In the course, however, of all the quick events of the last few months, our military passed through a transmogrification. Indeed, it was one hellion of a morph. We went, willy-nilly, from a potentially great athlete to serving as an emergency intern required to operate at high speed on an awfully sick patient full of frustration, outrage, and violence. Now in the last month, even as the patient is getting stitched up somewhat, a new and troubling question arises: Have any fresh medicines been developed to deal with what seem to be teeming infections? Do we really know how to treat livid suppurations? Or would it be better to just keep trusting our great American luck, our faith in our divinely protected can-do luck? We are, by custom, gung-ho. If these suppurations prove to be unmanageable, or just too time-consuming, may we not leave them behind? We could move on to the next venue. Syria, we might declare in our best John Wayne voice: You can run, but you can’t hide. Saudi Arabia, you overrated tank of blubber, do you need us more than ever? And Iran, watch it, we have eyes for you. You could be a real meal. Because when we fight, we feel good, we are ready to go, and then go some more. We have had a taste. Why, there’s a basketful of billions to be made in the Middle East just so long as we can stay ahead of the trillions of debts that are coming after us back home.

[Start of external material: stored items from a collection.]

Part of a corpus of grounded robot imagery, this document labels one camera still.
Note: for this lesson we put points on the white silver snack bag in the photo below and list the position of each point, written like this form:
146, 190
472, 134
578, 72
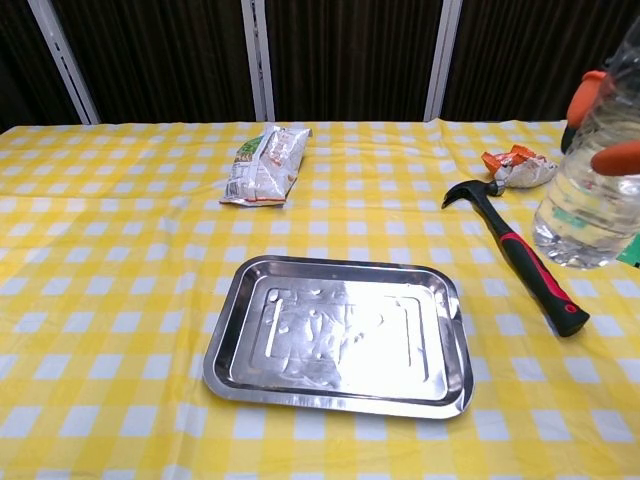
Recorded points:
265, 167

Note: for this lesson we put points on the crumpled orange white wrapper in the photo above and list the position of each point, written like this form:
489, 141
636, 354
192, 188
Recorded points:
520, 172

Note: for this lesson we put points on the yellow white checkered tablecloth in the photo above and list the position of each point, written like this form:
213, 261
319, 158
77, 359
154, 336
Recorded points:
125, 300

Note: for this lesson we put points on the clear plastic bottle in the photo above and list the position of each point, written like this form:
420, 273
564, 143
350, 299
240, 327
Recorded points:
585, 210

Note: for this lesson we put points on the black red claw hammer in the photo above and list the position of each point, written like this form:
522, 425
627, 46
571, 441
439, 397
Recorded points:
525, 265

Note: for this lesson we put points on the black mesh pen holder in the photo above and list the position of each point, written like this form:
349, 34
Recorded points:
567, 140

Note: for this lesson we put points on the white partition frame post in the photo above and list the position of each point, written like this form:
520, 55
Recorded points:
442, 65
65, 65
259, 65

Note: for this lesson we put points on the green printed sachet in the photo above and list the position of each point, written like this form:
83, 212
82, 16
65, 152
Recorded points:
631, 260

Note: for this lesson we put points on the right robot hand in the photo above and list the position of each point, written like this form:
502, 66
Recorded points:
582, 100

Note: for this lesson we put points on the stainless steel rectangular tray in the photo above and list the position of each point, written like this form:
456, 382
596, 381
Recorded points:
340, 340

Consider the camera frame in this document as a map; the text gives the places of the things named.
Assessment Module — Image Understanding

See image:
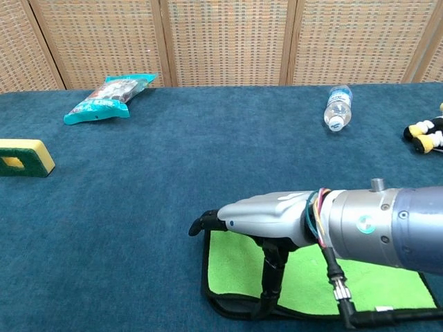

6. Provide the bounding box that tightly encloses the teal snack bag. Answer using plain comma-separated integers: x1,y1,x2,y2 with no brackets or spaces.
62,72,160,126

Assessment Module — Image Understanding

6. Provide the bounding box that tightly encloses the black wrist cable with connector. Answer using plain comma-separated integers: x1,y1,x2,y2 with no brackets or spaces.
321,246,443,330

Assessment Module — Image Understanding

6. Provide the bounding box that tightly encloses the bamboo folding screen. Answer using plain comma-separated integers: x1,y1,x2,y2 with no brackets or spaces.
0,0,443,93

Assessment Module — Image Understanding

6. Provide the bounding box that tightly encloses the blue table mat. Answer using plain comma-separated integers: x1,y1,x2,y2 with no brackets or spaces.
0,82,443,332

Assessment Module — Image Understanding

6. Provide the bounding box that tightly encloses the clear plastic water bottle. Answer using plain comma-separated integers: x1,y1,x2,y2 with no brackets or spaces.
323,84,354,133

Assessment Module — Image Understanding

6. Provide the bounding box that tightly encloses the green and grey cloth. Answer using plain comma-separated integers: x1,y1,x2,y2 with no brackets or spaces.
201,227,440,321

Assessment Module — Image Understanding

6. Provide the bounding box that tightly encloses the black white yellow plush toy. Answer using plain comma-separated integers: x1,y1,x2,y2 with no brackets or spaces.
402,102,443,155

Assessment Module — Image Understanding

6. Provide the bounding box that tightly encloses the yellow green sponge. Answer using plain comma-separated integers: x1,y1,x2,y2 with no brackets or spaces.
0,138,57,178

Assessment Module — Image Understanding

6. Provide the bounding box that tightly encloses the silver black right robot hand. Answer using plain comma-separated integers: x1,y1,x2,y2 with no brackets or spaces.
188,190,321,320

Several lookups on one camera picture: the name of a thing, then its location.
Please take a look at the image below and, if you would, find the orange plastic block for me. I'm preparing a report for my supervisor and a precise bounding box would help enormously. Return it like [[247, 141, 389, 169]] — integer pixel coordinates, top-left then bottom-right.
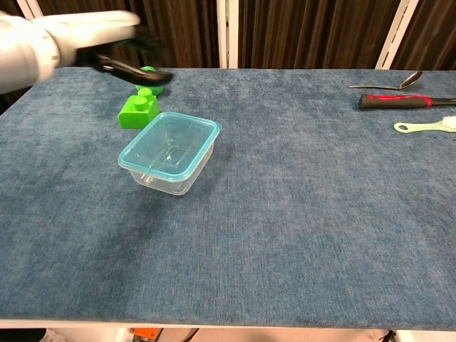
[[130, 327, 161, 342]]

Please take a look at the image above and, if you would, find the upright white frame post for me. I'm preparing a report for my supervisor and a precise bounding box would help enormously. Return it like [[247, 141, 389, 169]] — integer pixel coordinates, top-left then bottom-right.
[[216, 0, 239, 69]]

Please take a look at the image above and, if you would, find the green ball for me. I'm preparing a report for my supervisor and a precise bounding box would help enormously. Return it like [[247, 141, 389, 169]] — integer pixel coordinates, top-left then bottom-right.
[[135, 66, 165, 96]]

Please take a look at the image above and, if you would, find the metal spoon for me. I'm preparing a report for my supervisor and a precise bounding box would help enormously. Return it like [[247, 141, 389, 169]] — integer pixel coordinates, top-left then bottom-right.
[[348, 71, 424, 90]]

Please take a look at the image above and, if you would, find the blue table cloth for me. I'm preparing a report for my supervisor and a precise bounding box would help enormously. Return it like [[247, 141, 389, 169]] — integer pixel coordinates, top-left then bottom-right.
[[0, 67, 456, 328]]

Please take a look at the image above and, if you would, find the red and black hammer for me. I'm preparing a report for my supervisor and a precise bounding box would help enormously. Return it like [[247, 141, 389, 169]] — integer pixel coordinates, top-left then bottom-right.
[[358, 93, 456, 111]]

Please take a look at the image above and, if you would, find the light green brush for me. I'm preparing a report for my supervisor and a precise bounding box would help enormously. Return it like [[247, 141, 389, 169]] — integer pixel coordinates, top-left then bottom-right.
[[393, 115, 456, 135]]

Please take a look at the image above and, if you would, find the teal translucent plastic container lid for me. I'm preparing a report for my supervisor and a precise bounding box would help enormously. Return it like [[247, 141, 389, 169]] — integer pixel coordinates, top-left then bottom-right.
[[118, 110, 222, 183]]

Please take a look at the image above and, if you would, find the slanted white frame post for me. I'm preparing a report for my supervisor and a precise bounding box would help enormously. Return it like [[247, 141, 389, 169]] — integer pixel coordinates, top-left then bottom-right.
[[16, 0, 43, 19], [375, 0, 420, 71]]

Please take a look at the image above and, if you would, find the dark pleated curtain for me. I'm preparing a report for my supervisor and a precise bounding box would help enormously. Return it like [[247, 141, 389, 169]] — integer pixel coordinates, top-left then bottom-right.
[[0, 0, 456, 115]]

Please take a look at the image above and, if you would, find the green building block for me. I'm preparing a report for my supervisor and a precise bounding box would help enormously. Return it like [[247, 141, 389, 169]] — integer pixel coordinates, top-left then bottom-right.
[[118, 88, 160, 130]]

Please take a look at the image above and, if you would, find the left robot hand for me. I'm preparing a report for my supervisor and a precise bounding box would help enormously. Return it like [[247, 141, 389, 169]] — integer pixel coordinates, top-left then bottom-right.
[[46, 9, 175, 88]]

Be it said: the motives that lead to a nation’s major historical acts can probably rise no higher than the spiritual understanding of its leadership. While George W. may not know as much as he believes he knows about the dispositions of God’s blessing, he is driving us at high speed all the same-this man at the wheel whose most legitimate boast might be that he knew how to parlay the part-ownership of a major-league baseball team into a gubernatorial win in Texas. And-shall we ever forget?-was catapulted, by legal finesse and finagling, into a now-tainted but still almighty hymn: Hail to the Chief!

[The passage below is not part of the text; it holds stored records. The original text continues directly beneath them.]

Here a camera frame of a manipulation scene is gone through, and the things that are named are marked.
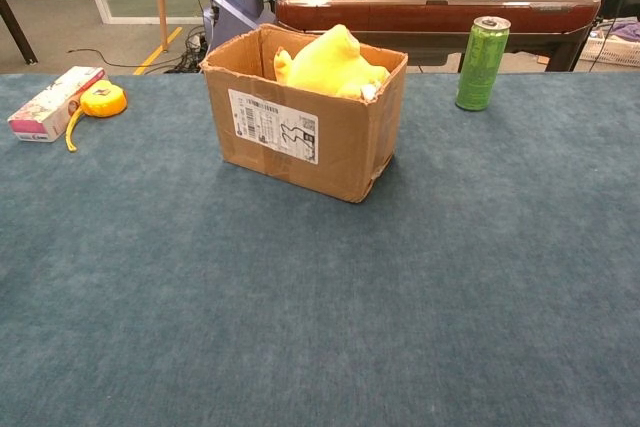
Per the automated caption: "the open cardboard box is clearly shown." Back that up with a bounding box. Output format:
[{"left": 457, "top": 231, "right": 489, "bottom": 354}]
[{"left": 199, "top": 23, "right": 409, "bottom": 204}]

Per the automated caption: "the green drink can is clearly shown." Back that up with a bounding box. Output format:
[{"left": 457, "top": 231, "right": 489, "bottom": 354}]
[{"left": 454, "top": 15, "right": 512, "bottom": 112}]

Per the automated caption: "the black cable tangle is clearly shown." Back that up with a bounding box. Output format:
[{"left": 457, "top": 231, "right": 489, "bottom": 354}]
[{"left": 164, "top": 26, "right": 214, "bottom": 74}]

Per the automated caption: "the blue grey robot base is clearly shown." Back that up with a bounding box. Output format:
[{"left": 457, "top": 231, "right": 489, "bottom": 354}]
[{"left": 202, "top": 0, "right": 269, "bottom": 53}]

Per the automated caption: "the brown mahjong table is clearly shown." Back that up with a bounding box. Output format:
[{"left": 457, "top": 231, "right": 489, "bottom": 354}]
[{"left": 274, "top": 0, "right": 602, "bottom": 73}]

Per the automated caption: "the white plastic basket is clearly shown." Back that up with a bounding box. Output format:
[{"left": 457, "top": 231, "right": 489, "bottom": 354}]
[{"left": 578, "top": 21, "right": 640, "bottom": 68}]

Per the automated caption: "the dark table leg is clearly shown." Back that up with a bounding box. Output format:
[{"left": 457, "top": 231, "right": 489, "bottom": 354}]
[{"left": 0, "top": 0, "right": 39, "bottom": 66}]

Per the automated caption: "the purple cloth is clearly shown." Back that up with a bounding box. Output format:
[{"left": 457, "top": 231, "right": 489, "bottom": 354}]
[{"left": 607, "top": 19, "right": 640, "bottom": 43}]

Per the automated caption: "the pink white carton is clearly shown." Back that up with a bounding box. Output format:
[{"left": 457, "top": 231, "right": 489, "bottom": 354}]
[{"left": 7, "top": 65, "right": 109, "bottom": 143}]

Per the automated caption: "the yellow plush toy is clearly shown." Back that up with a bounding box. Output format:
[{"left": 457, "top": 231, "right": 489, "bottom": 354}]
[{"left": 272, "top": 23, "right": 391, "bottom": 101}]

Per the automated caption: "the yellow tape measure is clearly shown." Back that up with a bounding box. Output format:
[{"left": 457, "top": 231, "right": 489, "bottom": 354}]
[{"left": 65, "top": 79, "right": 129, "bottom": 153}]

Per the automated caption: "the blue felt table mat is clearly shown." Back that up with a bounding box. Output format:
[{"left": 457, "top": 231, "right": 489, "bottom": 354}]
[{"left": 0, "top": 71, "right": 640, "bottom": 427}]

No, we will rise no higher than the spiritual understanding of our leadership. And now that the ardor of victory has begun to cool, some will see how it is flawed. For we are victim once again of all those advertising sciences that depend on mendacity and manipulation. We have been gulled about the real reasons for this war, tweaked and poked by some of the best button-pushers around to believe that we won a noble and necessary contest when, in fact, the opponent was a hollowed-out palooka whose monstrosities were ebbing into old age.
Perhaps he was not that old. Perhaps Saddam made a decision to go underground with as much wealth as he had spirited away, and would fund al-Qaeda or some extension of it in a collaboration of sorts with Osama bin Laden-a new underground team, the Incompatible Terrorist Twins. That is a hypothesis as mad as the world we are beginning to live in.

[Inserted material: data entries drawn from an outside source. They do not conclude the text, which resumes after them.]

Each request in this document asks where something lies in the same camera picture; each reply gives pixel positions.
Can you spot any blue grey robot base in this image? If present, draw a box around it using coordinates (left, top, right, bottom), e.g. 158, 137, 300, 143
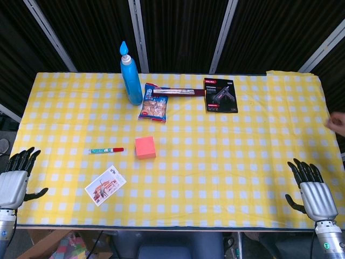
113, 230, 224, 259

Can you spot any white illustrated postcard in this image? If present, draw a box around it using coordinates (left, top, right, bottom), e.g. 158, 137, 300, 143
84, 165, 127, 207

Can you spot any blue detergent bottle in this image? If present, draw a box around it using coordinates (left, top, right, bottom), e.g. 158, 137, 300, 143
119, 40, 143, 106

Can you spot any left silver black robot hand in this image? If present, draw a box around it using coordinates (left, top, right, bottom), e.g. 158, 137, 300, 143
0, 147, 49, 210

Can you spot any red capped green white marker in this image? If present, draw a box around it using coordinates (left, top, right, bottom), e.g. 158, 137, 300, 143
89, 147, 125, 155

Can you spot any person's bare hand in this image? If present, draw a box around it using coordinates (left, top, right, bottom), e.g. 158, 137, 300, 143
325, 112, 345, 133

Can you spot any black glue gun package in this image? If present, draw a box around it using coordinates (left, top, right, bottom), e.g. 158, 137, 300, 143
203, 78, 239, 114

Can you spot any colourful foam mat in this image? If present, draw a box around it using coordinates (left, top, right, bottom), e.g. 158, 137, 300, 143
50, 231, 89, 259

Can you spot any blue snack bag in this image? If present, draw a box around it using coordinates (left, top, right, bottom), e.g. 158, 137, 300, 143
137, 83, 169, 123

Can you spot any white metal frame post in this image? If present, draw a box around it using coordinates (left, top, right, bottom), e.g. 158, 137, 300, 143
209, 0, 239, 74
0, 104, 22, 124
128, 0, 150, 73
298, 26, 345, 73
23, 0, 78, 72

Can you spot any orange cube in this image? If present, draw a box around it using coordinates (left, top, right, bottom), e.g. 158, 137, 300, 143
135, 136, 157, 160

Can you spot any dark red long box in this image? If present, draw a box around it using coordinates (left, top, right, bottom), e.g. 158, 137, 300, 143
152, 87, 206, 97

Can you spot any brown cardboard box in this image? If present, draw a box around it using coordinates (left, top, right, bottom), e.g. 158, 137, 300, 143
25, 229, 79, 259

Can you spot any yellow white checkered tablecloth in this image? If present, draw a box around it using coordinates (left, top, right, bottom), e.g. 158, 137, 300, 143
10, 70, 345, 230

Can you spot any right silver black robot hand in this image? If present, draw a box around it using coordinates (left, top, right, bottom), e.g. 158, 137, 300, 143
285, 158, 339, 222

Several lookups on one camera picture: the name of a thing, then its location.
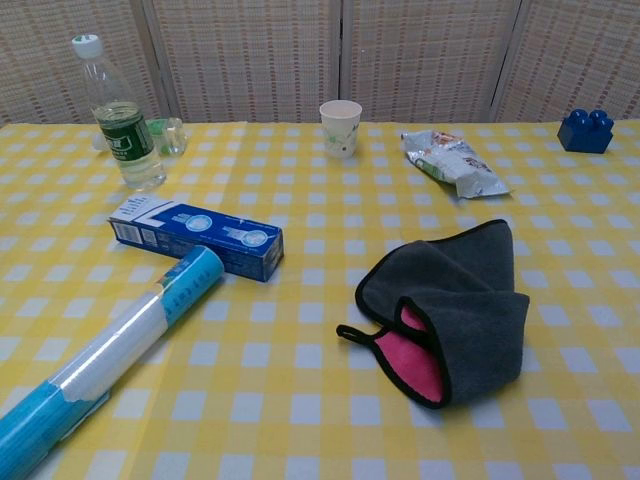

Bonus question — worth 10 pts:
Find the white and blue toothpaste box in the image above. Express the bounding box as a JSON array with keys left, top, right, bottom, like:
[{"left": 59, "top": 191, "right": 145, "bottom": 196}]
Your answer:
[{"left": 107, "top": 196, "right": 285, "bottom": 282}]

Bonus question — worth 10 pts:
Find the yellow checkered tablecloth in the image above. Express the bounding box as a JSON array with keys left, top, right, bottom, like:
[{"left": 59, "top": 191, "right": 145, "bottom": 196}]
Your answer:
[{"left": 0, "top": 119, "right": 640, "bottom": 480}]

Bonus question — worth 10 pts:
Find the white paper cup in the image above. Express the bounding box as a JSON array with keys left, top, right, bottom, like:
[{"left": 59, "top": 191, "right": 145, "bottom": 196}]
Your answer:
[{"left": 319, "top": 99, "right": 363, "bottom": 160}]

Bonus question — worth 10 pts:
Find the crumpled silver snack bag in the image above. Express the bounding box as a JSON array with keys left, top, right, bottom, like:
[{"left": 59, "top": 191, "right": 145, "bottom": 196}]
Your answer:
[{"left": 400, "top": 129, "right": 510, "bottom": 200}]

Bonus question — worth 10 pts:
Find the grey and pink cloth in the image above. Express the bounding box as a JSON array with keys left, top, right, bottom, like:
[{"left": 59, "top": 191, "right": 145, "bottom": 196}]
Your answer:
[{"left": 336, "top": 218, "right": 531, "bottom": 411}]

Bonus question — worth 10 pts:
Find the woven folding screen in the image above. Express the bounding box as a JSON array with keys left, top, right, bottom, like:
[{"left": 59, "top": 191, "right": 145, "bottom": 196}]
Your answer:
[{"left": 0, "top": 0, "right": 640, "bottom": 127}]

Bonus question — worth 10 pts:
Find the small clear glass jar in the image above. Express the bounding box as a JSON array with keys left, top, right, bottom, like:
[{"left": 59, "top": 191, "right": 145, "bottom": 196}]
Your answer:
[{"left": 145, "top": 116, "right": 189, "bottom": 157}]

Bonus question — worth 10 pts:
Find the clear plastic bottle green label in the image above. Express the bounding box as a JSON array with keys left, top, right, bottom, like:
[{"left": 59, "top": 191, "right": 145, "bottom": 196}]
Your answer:
[{"left": 71, "top": 32, "right": 168, "bottom": 192}]

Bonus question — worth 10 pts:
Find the blue and white film roll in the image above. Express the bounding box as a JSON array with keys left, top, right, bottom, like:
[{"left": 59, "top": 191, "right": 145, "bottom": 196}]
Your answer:
[{"left": 0, "top": 244, "right": 226, "bottom": 465}]

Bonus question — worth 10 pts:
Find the blue toy building block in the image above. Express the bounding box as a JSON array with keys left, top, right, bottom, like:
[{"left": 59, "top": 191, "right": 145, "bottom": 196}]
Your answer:
[{"left": 557, "top": 107, "right": 615, "bottom": 153}]

Democracy, more than any other political system, depends on a modicum of honesty. Ultimately, it is much at the mercy of a leader who has never been embarrassed by himself. What is to be said of a man who spent two years in the Air Force of the National Guard (as a way of not having to go to Vietnam) and proceeded-like many another spoiled and wealthy father’s son-not to bother to show up for duty in his second year of service? Most of us have episodes in our youth that can cause us shame on reflection. It is a mark of maturation that we do not try to profit from our early lacks and vices but do our best to learn from them. Bush proceeded, however, to turn his declaration of the Iraqi campaign’s end into a mighty fashion show. He chose-this overnight clone of Honest Abe-to arrive on the deck of the aircraft carrier Abraham Lincoln on an S-3B Viking jet that came in with a dramatic tail-hook landing. The carrier was easily within helicopter range of San Diego but G.W. would not have been able to show himself in flight regalia, and so would not have been able to demonstrate how well he wore the uniform he had not honored. Jack Kennedy, a war hero, was always in civvies while he was commander in chief. So was General Eisenhower. George W. Bush, who might, if he had been entirely on his own, have made a world-class male model (since he never takes an awkward photograph), proceeded to tote the flight helmet and sport the flight suit. There he was for the photo-op looking like one more great guy among the great guys. Let us hope that our democracy will survive these nonstop foulings of the nest.
© 2007 The New York Review of Books








Our democracy has been further fouled by torture, murder, kidnapping, spying, etc., since Mailer wrote those words.
“Milton ! thou shoudst be living at this hour :
England hath need of thee : she is a fen
Of stagnant waters : altar, sword, and pen…”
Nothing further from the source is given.